FDA Reform Efforts Face Obstacles
The idea of an independent FDA office to monitor drug safety "is already running into obstacles on Capitol Hill," the New York Times reports (Gay Stolberg, New York Times, 11/25). In their editorial last week, JAMA editors recommended a major overhaul of the drug-safety monitoring system, including new oversight requirements and the establishment of an independent safety review board to monitor post-market problems in newly approved products. Many of the recommended changes would require congressional approval (Kaiser Daily Health Policy Report, 11/23). Grassley has said he supports the creation of an independent drug safety monitoring office. On Wednesday, he said a bill that would create such an office could be ready as early as February, although he predicted that the legislation would face a difficult road because of resistance from the pharmaceutical industry and FDA. Senate Health, Education, Labor & Pensions Committee Chair Judd Gregg (R-N.H.) said, "Another layer of bureaucracy at the FDA is probably the last thing we need," adding that the Vioxx withdrawal was one of "a couple of high visibility mistakes" that have been "blown out of proportion," the New York Times reports. Gregg said, "Congress has a tendency in a situation like this to jump on the bandwagon and beat the drums loudly," adding that reform efforts should focus instead on giving FDA the resources it needs to review and approve new medications.

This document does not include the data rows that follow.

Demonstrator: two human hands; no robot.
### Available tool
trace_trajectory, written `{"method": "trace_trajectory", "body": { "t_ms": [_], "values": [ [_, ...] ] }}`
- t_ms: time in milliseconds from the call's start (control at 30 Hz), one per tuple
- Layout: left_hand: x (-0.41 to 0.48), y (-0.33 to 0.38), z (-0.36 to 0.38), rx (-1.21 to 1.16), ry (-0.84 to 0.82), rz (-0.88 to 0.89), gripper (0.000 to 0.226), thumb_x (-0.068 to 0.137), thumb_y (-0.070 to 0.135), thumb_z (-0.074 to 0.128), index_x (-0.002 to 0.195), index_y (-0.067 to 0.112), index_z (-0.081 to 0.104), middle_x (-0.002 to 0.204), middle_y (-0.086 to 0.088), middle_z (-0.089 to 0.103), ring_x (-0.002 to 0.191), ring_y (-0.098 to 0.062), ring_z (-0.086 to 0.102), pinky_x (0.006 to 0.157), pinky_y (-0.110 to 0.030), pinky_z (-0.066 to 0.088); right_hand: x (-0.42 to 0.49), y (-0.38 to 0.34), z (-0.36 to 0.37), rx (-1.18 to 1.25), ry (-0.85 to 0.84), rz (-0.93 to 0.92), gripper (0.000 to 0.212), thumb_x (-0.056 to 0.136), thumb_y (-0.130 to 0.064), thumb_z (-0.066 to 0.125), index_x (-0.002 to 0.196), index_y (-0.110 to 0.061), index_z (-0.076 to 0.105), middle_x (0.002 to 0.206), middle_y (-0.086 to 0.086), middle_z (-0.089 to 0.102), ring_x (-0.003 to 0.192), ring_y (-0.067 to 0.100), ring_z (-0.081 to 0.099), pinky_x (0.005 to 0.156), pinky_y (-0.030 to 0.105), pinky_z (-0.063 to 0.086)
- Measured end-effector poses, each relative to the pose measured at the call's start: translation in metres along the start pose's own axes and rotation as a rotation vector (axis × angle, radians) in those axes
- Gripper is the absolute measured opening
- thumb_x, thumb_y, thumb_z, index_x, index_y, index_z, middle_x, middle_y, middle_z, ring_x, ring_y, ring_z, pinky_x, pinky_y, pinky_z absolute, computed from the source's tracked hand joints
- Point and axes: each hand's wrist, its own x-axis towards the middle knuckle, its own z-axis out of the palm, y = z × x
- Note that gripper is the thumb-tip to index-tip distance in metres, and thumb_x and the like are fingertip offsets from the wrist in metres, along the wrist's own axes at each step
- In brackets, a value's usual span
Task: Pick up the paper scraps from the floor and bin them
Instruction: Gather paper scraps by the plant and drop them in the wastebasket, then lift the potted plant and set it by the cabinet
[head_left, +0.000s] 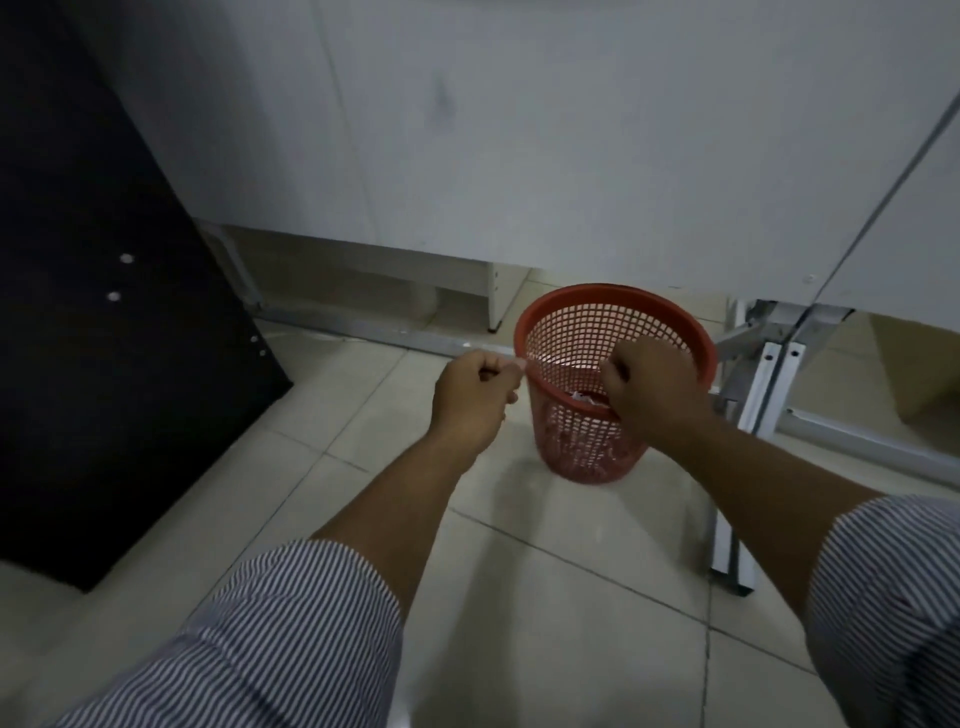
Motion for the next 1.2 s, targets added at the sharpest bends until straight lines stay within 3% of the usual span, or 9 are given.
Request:
{"method": "trace_trajectory", "body": {
  "t_ms": [100,200,367,567,667,800,967,1067,1200],
  "values": [
    [-0.031,-0.025,-0.042,0.025,0.009,-0.054,0.014,0.091,0.022,0.061,0.089,0.009,0.066,0.087,-0.006,0.072,0.078,-0.017,0.068,0.063,-0.027,0.053,-0.001,-0.041,-0.009,0.008,0.002,-0.147,0.03,0.091,-0.027,0.05,0.065,-0.014,0.056,0.061,0.001,0.056,0.058,0.016,0.051,0.06,0.032,0.04],
    [-0.064,-0.056,-0.089,0.012,0.044,-0.142,0.014,0.091,0.017,0.06,0.094,0.005,0.067,0.092,-0.01,0.072,0.075,-0.014,0.067,0.063,-0.025,0.052,-0.006,-0.086,-0.004,0.042,-0.175,-0.254,0.027,0.092,-0.029,0.049,0.074,-0.012,0.061,0.067,0.004,0.06,0.061,0.021,0.056,0.059,0.034,0.048],
    [-0.115,-0.11,-0.164,0.059,0.139,-0.3,0.011,0.091,0.018,0.06,0.093,0.009,0.067,0.092,-0.007,0.072,0.082,-0.017,0.069,0.069,-0.028,0.055,-0.025,-0.154,0.029,-0.064,-0.686,-0.34,0.025,0.093,-0.033,0.051,0.103,-0.014,0.065,0.113,0.006,0.064,0.1,0.023,0.059,0.086,0.036,0.05],
    [-0.159,-0.174,-0.248,0.256,0.164,-0.48,0.023,0.089,0.035,0.064,0.088,0.012,0.064,0.089,-0.005,0.07,0.086,-0.021,0.066,0.075,-0.034,0.054,-0.055,-0.248,0.077,-0.2,-1.034,-0.523,0.054,0.099,-0.039,0.041,0.144,-0.01,0.038,0.155,0.01,0.03,0.14,0.026,0.031,0.111,0.029,0.025],
    [-0.185,-0.204,-0.284,0.312,0.124,-0.696,0.034,0.088,0.042,0.065,0.093,0.008,0.065,0.094,-0.009,0.07,0.085,-0.022,0.067,0.069,-0.029,0.052,-0.073,-0.297,0.113,-0.166,-1.122,-0.593,0.058,0.099,-0.04,0.041,0.149,-0.012,0.031,0.159,0.008,0.023,0.143,0.025,0.026,0.114,0.029,0.022],
    [-0.233,-0.238,-0.322,0.102,0.044,-1.152,0.037,0.093,0.036,0.061,0.101,0.0,0.059,0.093,-0.013,0.067,0.084,-0.027,0.069,0.073,-0.034,0.058,-0.116,-0.358,0.159,-0.144,-1.245,-0.704,0.061,0.097,-0.041,0.044,0.15,-0.015,0.029,0.16,0.006,0.021,0.145,0.024,0.024,0.115,0.03,0.022],
    [-0.283,-0.266,-0.342,0.071,0.098,-1.431,0.045,0.094,0.035,0.059,0.122,0.0,0.054,0.083,-0.012,0.061,0.063,-0.02,0.063,0.042,-0.026,0.05,-0.181,-0.388,0.215,-0.243,-1.369,-0.804,0.066,0.095,-0.041,0.047,0.15,-0.01,0.028,0.16,0.009,0.021,0.145,0.025,0.024,0.117,0.033,0.023],
    [-0.304,-0.293,-0.35,0.166,0.296,-1.409,0.055,0.092,0.048,0.057,0.121,0.002,0.055,0.102,-0.014,0.066,0.087,-0.025,0.069,0.062,-0.03,0.057,-0.213,-0.378,0.244,-0.335,-1.376,-0.791,0.062,0.099,-0.025,0.043,0.15,0.002,0.02,0.161,0.02,0.007,0.145,0.031,0.023,0.117,0.032,0.024],
    [-0.312,-0.316,-0.363,0.265,0.668,-1.093,0.081,0.075,0.055,0.073,0.133,0.005,0.046,0.131,-0.017,0.058,0.119,-0.033,0.057,0.092,-0.036,0.049,-0.23,-0.364,0.259,-0.362,-1.356,-0.76,0.073,0.1,-0.012,0.039,0.151,-0.002,-0.012,0.157,0.017,-0.028,0.149,0.031,-0.01,0.122,0.038,0.006]
  ]
}}
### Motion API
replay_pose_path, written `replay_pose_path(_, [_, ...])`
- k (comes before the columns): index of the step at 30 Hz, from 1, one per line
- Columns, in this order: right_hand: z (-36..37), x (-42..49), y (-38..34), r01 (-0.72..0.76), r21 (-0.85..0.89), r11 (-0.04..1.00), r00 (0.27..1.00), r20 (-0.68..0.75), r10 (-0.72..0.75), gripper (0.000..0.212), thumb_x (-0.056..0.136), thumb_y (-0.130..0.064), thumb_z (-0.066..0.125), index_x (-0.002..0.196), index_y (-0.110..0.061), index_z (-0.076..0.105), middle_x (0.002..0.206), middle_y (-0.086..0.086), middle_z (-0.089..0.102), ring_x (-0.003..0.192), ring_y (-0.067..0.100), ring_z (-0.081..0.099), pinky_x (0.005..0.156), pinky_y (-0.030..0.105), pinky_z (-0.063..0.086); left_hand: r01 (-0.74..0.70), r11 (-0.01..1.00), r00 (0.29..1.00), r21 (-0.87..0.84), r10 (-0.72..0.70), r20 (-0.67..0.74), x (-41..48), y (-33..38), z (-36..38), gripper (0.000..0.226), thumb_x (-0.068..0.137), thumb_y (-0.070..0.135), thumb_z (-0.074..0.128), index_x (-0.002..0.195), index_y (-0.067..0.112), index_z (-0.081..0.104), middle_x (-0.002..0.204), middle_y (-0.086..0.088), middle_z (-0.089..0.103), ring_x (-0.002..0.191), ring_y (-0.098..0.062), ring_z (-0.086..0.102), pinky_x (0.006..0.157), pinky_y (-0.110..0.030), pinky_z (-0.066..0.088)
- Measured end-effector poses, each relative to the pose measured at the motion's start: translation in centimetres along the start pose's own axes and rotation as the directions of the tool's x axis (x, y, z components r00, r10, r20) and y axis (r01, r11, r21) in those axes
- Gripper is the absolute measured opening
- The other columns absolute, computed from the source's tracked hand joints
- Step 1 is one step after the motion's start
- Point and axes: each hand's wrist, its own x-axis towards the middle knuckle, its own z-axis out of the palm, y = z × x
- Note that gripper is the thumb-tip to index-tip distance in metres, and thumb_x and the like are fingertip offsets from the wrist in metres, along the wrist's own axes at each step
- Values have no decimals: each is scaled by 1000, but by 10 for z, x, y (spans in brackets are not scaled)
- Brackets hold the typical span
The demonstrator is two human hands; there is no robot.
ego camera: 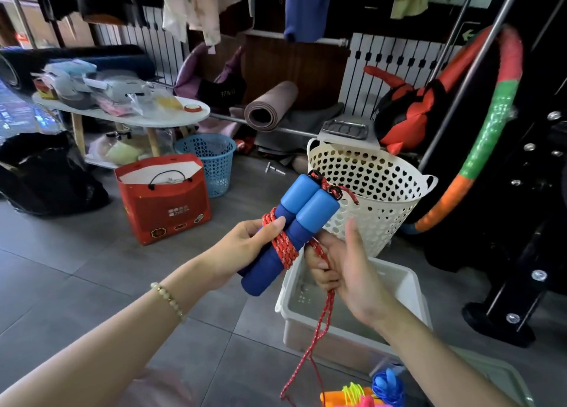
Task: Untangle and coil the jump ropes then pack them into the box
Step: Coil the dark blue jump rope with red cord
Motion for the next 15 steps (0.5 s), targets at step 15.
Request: replay_pose_path(15, [-10,-5,1,-4,-998,-62,984,7,-175,28,100,-38,34,111,-23,55,103,-7,63,92,19,61,70,30,40,111,994,911,11,-97,-400,31,-27,-12,26,85,45,64,96,21,61,90,-8,69,71,-21,66,65,-33,57])
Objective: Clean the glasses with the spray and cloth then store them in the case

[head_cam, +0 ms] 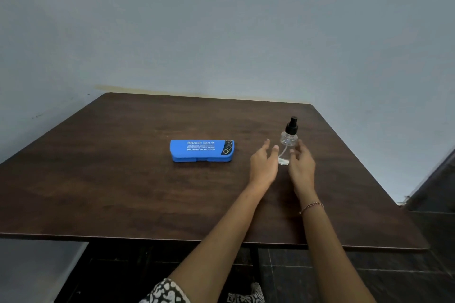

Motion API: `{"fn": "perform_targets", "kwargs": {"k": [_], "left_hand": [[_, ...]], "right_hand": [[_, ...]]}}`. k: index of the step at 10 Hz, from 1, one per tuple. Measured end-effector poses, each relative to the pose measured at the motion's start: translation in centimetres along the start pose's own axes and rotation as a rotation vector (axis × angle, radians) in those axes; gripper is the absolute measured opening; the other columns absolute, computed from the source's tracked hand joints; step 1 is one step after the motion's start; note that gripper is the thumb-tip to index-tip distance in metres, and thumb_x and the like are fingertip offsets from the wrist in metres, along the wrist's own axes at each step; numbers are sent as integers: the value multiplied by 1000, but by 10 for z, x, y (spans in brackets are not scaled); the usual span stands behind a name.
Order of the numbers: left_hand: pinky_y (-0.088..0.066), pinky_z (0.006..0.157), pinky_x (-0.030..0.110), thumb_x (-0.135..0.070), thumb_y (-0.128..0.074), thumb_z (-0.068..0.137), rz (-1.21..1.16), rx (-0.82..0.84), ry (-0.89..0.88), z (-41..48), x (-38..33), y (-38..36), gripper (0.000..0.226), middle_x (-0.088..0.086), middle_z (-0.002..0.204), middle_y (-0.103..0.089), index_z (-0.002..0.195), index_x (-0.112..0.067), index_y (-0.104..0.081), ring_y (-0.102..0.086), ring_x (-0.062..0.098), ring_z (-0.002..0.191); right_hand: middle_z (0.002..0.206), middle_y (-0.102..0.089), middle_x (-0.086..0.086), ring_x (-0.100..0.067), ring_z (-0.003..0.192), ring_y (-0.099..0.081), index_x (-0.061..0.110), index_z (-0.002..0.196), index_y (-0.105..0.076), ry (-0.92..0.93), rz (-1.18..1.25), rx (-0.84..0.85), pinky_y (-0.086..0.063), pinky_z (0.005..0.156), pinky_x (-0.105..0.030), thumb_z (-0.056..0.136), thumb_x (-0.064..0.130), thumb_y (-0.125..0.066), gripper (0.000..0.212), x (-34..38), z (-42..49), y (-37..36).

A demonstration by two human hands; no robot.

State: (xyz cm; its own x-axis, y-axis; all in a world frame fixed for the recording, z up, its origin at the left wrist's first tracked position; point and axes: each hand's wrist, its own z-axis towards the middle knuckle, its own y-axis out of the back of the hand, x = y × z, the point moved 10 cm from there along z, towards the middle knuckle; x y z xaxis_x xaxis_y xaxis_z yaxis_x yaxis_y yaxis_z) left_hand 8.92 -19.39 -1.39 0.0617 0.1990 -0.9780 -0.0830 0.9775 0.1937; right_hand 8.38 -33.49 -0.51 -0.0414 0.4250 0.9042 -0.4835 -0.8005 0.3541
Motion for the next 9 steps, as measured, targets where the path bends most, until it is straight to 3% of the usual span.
{"fn": "perform_targets", "kwargs": {"k": [2, 4, 6, 7, 8, 9], "left_hand": [[-32, 100, 19, -21, -46, 98, -57, 59, 39, 3, 4, -11, 41, 6, 140, -51, 138, -10, -46, -45, 17, 130], [-33, 95, 18, -21, -47, 97, -40, -18, 33, 5, 7, 17, 40, 5, 139, -52, 137, -13, -48, -47, 16, 128], [-34, 98, 20, -21, -48, 97, -39, -27, 50, 1, 11, 30, 40, 5, 138, -54, 136, -12, -49, -48, 15, 127], [-35, 102, 23, -24, -48, 97, -10, -3, 37, -3, 9, 31, 43, 6, 139, -52, 139, -12, -46, -47, 15, 128], [-37, 99, 19, -31, -45, 99, 59, 8, -47, -9, 1, 41, 47, 2, 135, -56, 143, -17, -40, -51, 13, 123], [-37, 99, 17, -35, -41, 100, 213, -113, -148, -12, -15, 74, 48, 0, 131, -58, 144, -18, -38, -53, 11, 120]], "right_hand": [[122, -63, -7, -15, 107, -60, 8, 129, -56, -68, 119, 54, -46, 93, -27, 92, 12, -57, 37, -8, 4, -7], [112, -68, -5, -3, 91, -59, 8, 125, -58, -37, 116, 76, -44, 84, -18, 89, 12, -62, 37, 5, 1, -22], [117, -66, -7, -11, 103, -62, 6, 127, -57, -45, 119, 137, -46, 90, -22, 89, 11, -61, 38, 8, -6, -36], [131, -56, -8, -19, 120, -52, 6, 134, -48, -54, 67, 91, -40, 101, -29, 91, 16, -61, 46, 11, -11, -28], [123, -52, -7, -23, 118, -45, 9, 127, -51, 116, -40, -130, -35, 96, -29, 93, 22, -55, 37, 34, -34, -4], [109, -51, 2, -21, 106, -48, 12, 113, -57, 348, -15, -164, -43, 88, -31, 95, 22, -50, 22, 69, -63, -10]]}}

Sen. Edward Kennedy (D-Mass.), who is drafting drug safety legislation, predicted that reform bills would receive "bipartisan support," noting that "the FDA gold standard has been tarnished" (New York Times, 11/25).

Other Related Stories

• Baltimore Sun: The Sun on Sunday looked at the "growing number of critics" who say FDA requires "major changes" in its organization and operations, possibly including a new finance structure for FDA and increased regulatory powers for the agency after a drug is approved (Kohn, Baltimore Sun, 11/28).
  
  
• Christian Science Monitor: The Monitor on Thursday looked at the "growing conflict over drug safety" and FDA's relationship with the drug industry (Marks, Christian Science Monitor, 11/26).
  
  
• Los Angeles Times: The possibility of reforming FDA through legislation currently is uncertain but "should become clearer" by early 2005, the Los Angeles Times reports (Alonso-Zaldivar, Los Angeles Times, 11/26).
  
  
• NPR's "Weekend Edition Saturday:" The program included an interview with former FDA commissioner David Kessler about complications with Vioxx and other drugs, and the agency's drug approval process (Simon, "Weekend Edition Saturday," NPR, 11/27).
  The complete segment is available online in RealPlayer.
  
  
• Richmond Times-Dispatch: The Times-Dispatch on Sunday examined the "long list" of personal injury attorneys who have placed advertisements seeking plaintiffs for Vioxx-related lawsuits. According to the Times-Dispatch, the "challenge" for these lawyers is "to distinguish the curious and the gold-diggers from those who truly have been injured" (Cooper, Richmond Times-Dispatch, 11/28).
  
  
• Washington Times: The Washington Times on Thursday looked at the "[m]any arthritis sufferers" who took Vioxx and are now "having trouble" finding an effective alternate treatment (Howard Price, Washington Times, 11/25).
  
  
• Washington Times: The Washington Times on Saturday examined JAMA's editorial. Dr. Al Sears, director of the Florida-based Center for Health and Wellness, said the editorial shows FDA has "lost credibility" in its post-approval review process after becoming "too dependent on the drug companies" (Howard Price, Washington Times, 11/27).